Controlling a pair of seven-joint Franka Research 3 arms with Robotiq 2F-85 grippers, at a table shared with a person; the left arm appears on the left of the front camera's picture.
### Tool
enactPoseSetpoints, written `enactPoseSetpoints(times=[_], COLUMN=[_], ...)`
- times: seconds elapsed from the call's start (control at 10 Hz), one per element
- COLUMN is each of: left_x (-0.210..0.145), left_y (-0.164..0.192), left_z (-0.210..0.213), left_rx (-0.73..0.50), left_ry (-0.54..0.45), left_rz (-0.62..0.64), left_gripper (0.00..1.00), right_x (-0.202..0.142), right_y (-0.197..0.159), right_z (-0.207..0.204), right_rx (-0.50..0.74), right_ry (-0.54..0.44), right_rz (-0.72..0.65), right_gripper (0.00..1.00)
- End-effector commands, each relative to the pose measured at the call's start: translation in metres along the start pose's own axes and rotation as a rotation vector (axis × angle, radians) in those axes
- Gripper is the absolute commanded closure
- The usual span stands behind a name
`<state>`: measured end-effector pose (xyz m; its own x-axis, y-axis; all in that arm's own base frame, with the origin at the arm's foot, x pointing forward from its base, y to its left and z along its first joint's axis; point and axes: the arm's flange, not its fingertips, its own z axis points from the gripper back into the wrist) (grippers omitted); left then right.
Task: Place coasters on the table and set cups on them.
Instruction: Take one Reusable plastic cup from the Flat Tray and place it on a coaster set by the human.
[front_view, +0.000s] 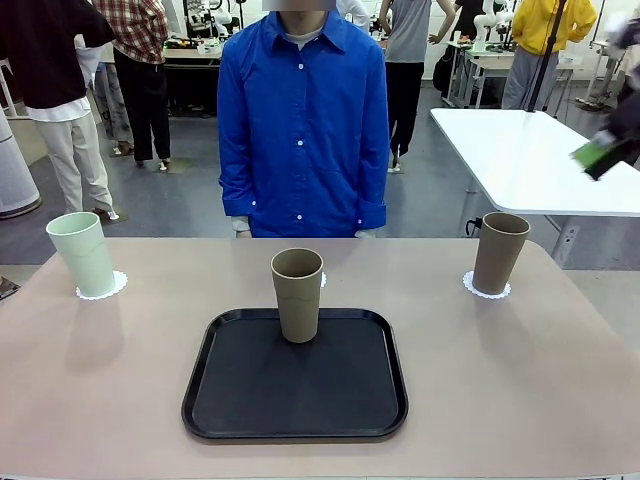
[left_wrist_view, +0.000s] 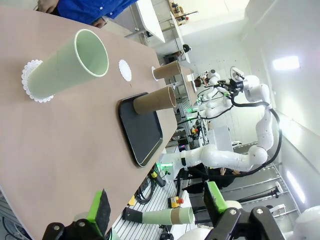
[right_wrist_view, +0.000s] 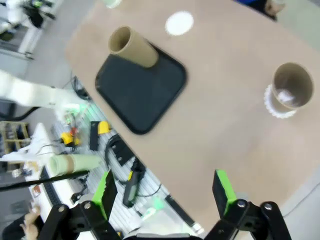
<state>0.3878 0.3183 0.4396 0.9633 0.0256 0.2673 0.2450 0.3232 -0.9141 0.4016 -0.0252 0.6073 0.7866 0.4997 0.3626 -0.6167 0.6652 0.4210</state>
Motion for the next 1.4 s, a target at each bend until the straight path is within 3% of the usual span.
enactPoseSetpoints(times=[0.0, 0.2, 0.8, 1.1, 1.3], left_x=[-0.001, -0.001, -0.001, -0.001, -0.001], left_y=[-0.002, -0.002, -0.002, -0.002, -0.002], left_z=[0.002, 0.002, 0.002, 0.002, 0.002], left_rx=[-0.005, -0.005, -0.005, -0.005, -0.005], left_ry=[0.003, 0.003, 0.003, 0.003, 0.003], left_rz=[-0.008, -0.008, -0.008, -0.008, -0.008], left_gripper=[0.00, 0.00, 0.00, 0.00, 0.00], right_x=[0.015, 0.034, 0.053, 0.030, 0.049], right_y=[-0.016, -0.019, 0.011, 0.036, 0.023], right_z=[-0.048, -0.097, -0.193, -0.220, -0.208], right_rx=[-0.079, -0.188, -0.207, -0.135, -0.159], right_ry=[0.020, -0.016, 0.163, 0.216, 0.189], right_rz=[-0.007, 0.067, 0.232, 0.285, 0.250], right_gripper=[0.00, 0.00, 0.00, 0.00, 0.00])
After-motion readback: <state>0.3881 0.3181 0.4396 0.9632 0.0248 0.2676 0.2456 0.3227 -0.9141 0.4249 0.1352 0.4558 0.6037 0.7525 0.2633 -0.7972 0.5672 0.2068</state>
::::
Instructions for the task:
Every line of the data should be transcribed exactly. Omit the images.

Answer space:
Controlling a pair of seven-joint Franka Research 3 arms with Robotiq 2F-85 grippers, at a table shared with a person; the left arm appears on the left of the front camera's picture.
### Tool
enactPoseSetpoints, written `enactPoseSetpoints(times=[_], COLUMN=[_], ...)`
- times: seconds elapsed from the call's start (control at 10 Hz), one per element
- COLUMN is each of: left_x (-0.210..0.145), left_y (-0.164..0.192), left_z (-0.210..0.213), left_rx (-0.73..0.50), left_ry (-0.54..0.45), left_rz (-0.62..0.64), left_gripper (0.00..1.00), right_x (-0.202..0.142), right_y (-0.197..0.159), right_z (-0.207..0.204), right_rx (-0.50..0.74), right_ry (-0.54..0.44), right_rz (-0.72..0.65), right_gripper (0.00..1.00)
- End-effector commands, each relative to the pose measured at the call's start: translation in metres along the start pose's own axes and rotation as a rotation vector (axis × angle, radians) in those axes
- Gripper is the absolute commanded closure
- The usual span stands behind a name
`<state>`: measured end-effector pose (xyz m; its own x-axis, y-axis; all in that arm's own base frame, with the origin at the arm's foot, x pointing forward from its base, y to its left and z along its first joint's axis; point and axes: the arm's flange, not its fingertips, its own z axis points from the gripper back into the wrist) (grippers omitted); left then right.
Task: Place coasters on the table and set cups on them.
Instruction: Take one Reusable plastic cup from the Flat Tray and place it on a coaster set by the human.
[front_view, +0.000s] 
[left_wrist_view, +0.000s] 
[right_wrist_view, +0.000s] 
<state>0.3878 0.3183 0.4396 0.9633 0.0256 0.2673 0.2450 0.3232 -0.9141 0.4016 -0.0252 0.6073 0.7866 0.4997 0.3626 -0.6167 0.6652 0.4210</state>
Motion for the next 1.4 s, a target at each bend until the straight path is within 3% of the usual span.
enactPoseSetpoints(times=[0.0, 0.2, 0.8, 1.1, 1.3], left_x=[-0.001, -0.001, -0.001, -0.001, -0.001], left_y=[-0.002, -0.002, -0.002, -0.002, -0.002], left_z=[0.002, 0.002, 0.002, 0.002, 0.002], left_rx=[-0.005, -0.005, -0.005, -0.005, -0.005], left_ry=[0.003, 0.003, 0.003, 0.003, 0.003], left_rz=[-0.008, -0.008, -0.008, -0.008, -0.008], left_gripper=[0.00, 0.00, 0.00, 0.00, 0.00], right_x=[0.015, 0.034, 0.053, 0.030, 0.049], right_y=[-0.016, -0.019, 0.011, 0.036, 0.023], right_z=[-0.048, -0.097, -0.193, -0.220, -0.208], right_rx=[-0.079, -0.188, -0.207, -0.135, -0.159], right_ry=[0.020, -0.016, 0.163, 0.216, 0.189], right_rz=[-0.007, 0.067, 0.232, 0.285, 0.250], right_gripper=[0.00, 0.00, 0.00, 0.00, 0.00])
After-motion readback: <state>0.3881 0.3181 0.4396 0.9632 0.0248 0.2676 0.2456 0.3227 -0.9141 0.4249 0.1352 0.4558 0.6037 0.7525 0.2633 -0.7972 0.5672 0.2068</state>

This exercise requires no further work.